DNA-binding C2H2 zinc finger proteins also regulate RNA processing, researchers find

Researchers at the University of Toronto have shown that an important class of DNA-binding factors can also bind RNA, thereby regulating gene expression through various mechanisms. The study significantly expands our understanding of the functions of these proteins and establishes them as a new class of RNA-binding proteins.

C2H2 zinc finger proteins constitute the largest group of DNA-binding factors for transcription, the process of copying genetic information from DNA to messenger RNA (mRNA). As there are over 700 proteins in this group, most are not well understood. The few that have benefited from targeted research have been studied for their role in transcription.

“We looked at 150 members of the C2H2 zinc finger protein family,” said Syed Nabeel-Shah, first author of the study and recent Ph.D. degree in molecular genetics at the Donnelly Center for Cellular and Biomolecular Research at the University of Toronto.

“Although this family of proteins has been studied in the context of transcription factors, a handful of them were also found to bind RNA by the time I began my doctoral studies. J I was curious if RNA binding was a general property of these proteins…which turned out to be the case.”

The study was recently published in the journal Molecular cell.

“We know the DNA binding sites for about 120 of the C2H2 zinc finger proteins we studied,” said Nabeel-Shah, who received the Donnelly Center’s 2024 Dissertation Award for her research studies on the RNA-binding functions of zinc finger proteins.

“We suspected that if the proteins also bound to RNA, the DNA and RNA binding sites might be linked. Typically, they were not, because the proteins targeted the promoter regions of DNA and the three main untranslated regions of mRNA.”

The research team discovered that C2H2 zinc finger proteins regulate various post-transcriptional processes that modify mRNA, which serves as a template for protein production. These processes include splicing the precursor mRNA to remove non-coding regions, controlling mRNA length via mechanisms called cleavage and polyadenylation, and modifying the mRNA after transcription via enzymes via a process called modification m6A.
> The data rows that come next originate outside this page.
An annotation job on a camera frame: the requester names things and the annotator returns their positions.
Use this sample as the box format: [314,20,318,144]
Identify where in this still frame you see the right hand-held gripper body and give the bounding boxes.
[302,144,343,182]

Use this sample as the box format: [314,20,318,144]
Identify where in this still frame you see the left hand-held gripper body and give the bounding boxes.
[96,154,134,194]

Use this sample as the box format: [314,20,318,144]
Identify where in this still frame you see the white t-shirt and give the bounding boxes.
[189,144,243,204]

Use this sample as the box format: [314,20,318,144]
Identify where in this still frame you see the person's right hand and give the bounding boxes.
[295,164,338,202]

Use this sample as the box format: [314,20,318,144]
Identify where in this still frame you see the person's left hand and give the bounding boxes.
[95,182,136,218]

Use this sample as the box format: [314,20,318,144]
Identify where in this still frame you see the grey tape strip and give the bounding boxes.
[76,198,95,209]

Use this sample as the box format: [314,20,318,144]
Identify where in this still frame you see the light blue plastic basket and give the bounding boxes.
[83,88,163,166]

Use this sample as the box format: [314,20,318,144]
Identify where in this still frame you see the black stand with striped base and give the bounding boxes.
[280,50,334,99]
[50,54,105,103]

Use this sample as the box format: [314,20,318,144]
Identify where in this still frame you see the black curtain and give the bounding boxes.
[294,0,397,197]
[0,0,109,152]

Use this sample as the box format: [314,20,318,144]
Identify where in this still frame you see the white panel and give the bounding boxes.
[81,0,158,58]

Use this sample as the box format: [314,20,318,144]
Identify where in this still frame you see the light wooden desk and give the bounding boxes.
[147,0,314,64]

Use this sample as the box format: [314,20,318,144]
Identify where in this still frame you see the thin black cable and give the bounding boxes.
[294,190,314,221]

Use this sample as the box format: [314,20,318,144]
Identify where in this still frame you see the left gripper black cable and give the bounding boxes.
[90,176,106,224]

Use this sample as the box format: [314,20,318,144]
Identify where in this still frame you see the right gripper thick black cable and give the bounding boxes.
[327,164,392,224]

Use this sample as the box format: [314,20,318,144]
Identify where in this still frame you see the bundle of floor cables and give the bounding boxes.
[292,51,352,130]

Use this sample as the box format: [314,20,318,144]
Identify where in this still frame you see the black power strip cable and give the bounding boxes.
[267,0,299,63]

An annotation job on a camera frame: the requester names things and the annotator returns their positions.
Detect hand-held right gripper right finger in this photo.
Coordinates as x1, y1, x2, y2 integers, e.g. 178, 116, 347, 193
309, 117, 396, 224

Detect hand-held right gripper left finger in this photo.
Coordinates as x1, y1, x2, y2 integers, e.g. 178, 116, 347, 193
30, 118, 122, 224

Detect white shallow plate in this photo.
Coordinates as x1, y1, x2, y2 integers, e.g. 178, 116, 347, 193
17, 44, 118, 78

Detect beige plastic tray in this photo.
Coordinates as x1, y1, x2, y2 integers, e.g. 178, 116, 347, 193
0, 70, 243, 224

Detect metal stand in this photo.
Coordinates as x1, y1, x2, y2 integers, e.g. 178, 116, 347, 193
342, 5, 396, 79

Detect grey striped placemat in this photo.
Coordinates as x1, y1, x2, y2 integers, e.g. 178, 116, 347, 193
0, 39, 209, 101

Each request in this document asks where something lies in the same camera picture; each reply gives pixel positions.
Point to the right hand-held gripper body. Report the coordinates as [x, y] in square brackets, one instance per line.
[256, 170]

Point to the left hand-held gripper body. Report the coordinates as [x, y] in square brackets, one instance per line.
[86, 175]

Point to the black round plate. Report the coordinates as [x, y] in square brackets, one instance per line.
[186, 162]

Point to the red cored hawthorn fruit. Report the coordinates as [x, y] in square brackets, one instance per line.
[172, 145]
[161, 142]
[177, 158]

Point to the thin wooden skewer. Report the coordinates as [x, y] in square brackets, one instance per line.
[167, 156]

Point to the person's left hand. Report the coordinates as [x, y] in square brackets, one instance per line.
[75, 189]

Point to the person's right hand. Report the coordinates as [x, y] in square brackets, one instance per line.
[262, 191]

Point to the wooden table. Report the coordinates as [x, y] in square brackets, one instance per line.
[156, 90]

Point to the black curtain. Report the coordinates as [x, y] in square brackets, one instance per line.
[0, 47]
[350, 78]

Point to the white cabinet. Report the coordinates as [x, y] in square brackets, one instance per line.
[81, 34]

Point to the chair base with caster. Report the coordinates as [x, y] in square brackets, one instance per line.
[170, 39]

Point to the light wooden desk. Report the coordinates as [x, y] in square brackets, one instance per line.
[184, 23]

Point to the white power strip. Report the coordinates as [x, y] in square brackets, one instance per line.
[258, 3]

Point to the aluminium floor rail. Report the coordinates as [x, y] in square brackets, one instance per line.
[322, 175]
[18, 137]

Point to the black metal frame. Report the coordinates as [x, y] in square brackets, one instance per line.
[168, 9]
In a complementary study published in Genome biologythe team investigated how a specific zinc finger protein regulates m6A modification levels, building on their recent findings in Molecular cell. Researchers previously found that one of the most studied C2H2 zinc finger transcription factors, called SP1, regulates alternative cleavage and polyadenylation of mRNAs.

“Our team identified a gap in knowledge about the RNA-binding capabilities of C2H2 zinc finger proteins,” said Jack Greenblatt, principal investigator of the study and professor of molecular genetics at the Donnelly Center and the Temerty Faculty of Medicine.

“Researchers have focused on DNA binding because of its link to disease, but there is much unknown information about RNA binding by these proteins and its implications for gene expression Although we have mapped the RNA binding sites for a number of zinc C2H2 finger proteins, we are only just beginning to scratch the surface of studying their functions.